◆ **YOUR GOAL**: Set down exactly, from the records below, the line with "Where is the left" through the line with "Where is the red clip", and nothing else.

[Records drawn from a dataset]
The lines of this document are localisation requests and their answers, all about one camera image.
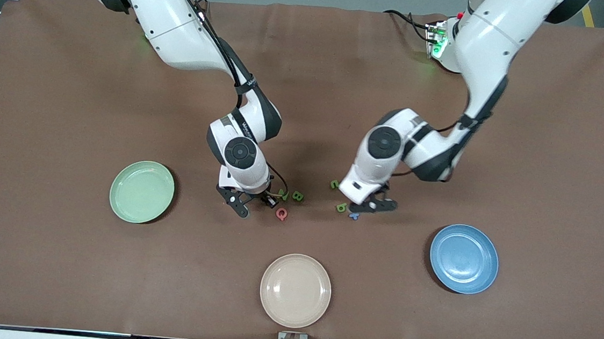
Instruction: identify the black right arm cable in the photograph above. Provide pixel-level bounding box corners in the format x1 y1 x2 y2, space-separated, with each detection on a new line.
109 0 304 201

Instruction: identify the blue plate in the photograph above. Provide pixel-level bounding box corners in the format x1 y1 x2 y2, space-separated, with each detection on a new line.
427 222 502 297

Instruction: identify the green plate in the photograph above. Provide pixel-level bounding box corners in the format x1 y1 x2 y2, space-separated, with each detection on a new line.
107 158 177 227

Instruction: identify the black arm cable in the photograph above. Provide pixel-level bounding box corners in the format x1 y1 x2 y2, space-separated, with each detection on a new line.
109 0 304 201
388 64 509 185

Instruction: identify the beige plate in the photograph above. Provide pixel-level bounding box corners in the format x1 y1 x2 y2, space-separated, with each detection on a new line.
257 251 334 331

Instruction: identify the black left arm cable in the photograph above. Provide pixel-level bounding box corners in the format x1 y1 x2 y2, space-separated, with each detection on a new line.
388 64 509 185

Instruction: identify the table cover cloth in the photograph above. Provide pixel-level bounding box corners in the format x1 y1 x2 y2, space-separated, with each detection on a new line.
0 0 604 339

...

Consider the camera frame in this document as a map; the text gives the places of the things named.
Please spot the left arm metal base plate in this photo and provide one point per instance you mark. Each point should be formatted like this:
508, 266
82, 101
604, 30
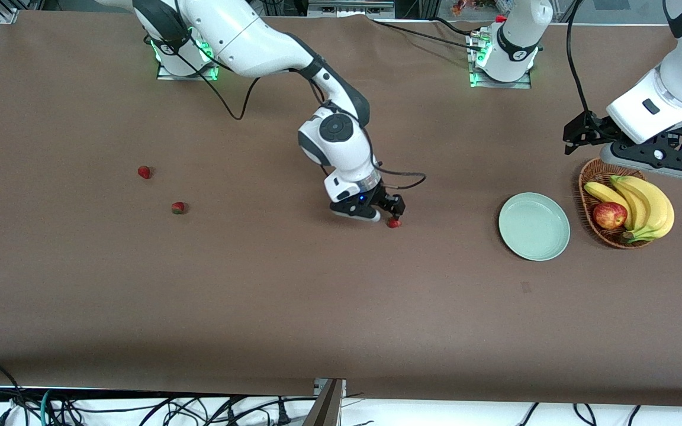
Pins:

==

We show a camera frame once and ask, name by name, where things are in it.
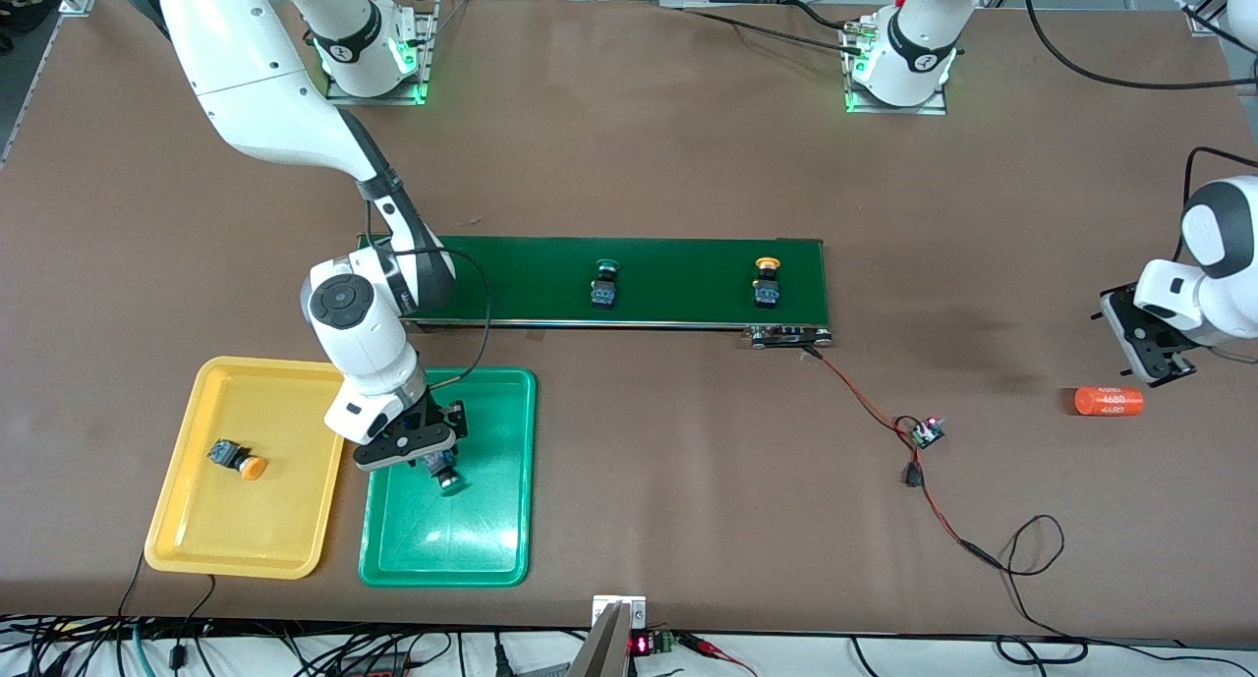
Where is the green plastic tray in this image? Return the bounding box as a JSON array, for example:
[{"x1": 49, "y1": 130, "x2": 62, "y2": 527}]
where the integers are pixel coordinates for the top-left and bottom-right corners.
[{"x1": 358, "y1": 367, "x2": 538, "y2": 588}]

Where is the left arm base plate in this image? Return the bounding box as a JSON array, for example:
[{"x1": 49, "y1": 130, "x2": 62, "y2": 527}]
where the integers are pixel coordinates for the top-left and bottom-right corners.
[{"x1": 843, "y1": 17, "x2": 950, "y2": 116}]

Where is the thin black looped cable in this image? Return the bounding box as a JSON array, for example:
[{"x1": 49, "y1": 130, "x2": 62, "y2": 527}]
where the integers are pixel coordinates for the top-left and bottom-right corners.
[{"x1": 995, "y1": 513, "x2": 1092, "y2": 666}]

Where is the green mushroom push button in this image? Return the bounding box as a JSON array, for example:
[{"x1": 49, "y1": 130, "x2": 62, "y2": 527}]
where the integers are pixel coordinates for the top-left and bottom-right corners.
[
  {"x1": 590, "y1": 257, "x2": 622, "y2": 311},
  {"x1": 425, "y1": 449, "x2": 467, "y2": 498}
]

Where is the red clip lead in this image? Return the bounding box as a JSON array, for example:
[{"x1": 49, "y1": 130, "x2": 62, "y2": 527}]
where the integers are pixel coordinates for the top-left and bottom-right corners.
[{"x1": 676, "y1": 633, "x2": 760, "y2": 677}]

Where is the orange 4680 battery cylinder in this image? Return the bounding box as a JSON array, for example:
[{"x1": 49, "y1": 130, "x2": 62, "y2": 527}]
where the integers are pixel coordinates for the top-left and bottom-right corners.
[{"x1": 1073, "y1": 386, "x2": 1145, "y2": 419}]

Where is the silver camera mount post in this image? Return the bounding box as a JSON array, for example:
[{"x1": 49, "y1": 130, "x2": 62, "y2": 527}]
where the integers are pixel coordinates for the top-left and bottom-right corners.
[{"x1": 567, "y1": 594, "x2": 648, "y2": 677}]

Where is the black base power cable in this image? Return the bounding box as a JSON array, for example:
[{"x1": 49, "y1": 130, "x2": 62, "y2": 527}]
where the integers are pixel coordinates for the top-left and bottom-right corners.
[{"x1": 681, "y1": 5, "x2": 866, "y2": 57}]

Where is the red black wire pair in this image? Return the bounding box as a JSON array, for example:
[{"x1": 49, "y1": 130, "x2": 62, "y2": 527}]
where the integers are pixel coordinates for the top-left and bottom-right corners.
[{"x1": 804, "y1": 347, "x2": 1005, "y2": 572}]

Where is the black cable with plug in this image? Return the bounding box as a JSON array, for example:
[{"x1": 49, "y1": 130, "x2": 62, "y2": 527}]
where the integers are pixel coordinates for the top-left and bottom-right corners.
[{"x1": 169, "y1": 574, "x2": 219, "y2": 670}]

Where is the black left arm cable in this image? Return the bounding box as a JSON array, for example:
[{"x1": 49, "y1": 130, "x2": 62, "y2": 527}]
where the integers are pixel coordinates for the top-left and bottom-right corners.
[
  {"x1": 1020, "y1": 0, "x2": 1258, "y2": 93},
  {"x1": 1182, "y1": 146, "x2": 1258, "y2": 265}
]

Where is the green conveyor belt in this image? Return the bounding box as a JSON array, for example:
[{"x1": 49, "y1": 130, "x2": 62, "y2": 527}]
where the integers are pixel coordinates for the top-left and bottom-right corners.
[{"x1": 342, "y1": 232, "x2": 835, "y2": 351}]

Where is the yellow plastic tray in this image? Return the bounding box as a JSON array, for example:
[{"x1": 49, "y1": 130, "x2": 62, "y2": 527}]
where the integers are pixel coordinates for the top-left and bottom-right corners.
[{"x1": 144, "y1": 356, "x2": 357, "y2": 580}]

◆ **RESULT**:
Where is the left arm base plate in this image? Return the bounding box as a JSON array, for example:
[{"x1": 49, "y1": 130, "x2": 62, "y2": 527}]
where the integers are pixel coordinates for the top-left and bottom-right corners.
[{"x1": 843, "y1": 17, "x2": 950, "y2": 116}]

Where is the thin black looped cable in this image? Return the bounding box as a JSON array, for example:
[{"x1": 49, "y1": 130, "x2": 62, "y2": 527}]
where the integers are pixel coordinates for the top-left and bottom-right corners.
[{"x1": 995, "y1": 513, "x2": 1092, "y2": 666}]

Where is the green mushroom push button in this image? Return the bounding box as a JSON array, for example:
[{"x1": 49, "y1": 130, "x2": 62, "y2": 527}]
where the integers are pixel coordinates for the top-left and bottom-right corners.
[
  {"x1": 590, "y1": 257, "x2": 622, "y2": 311},
  {"x1": 425, "y1": 449, "x2": 467, "y2": 498}
]

Where is the red clip lead in this image? Return the bounding box as a JSON array, for example:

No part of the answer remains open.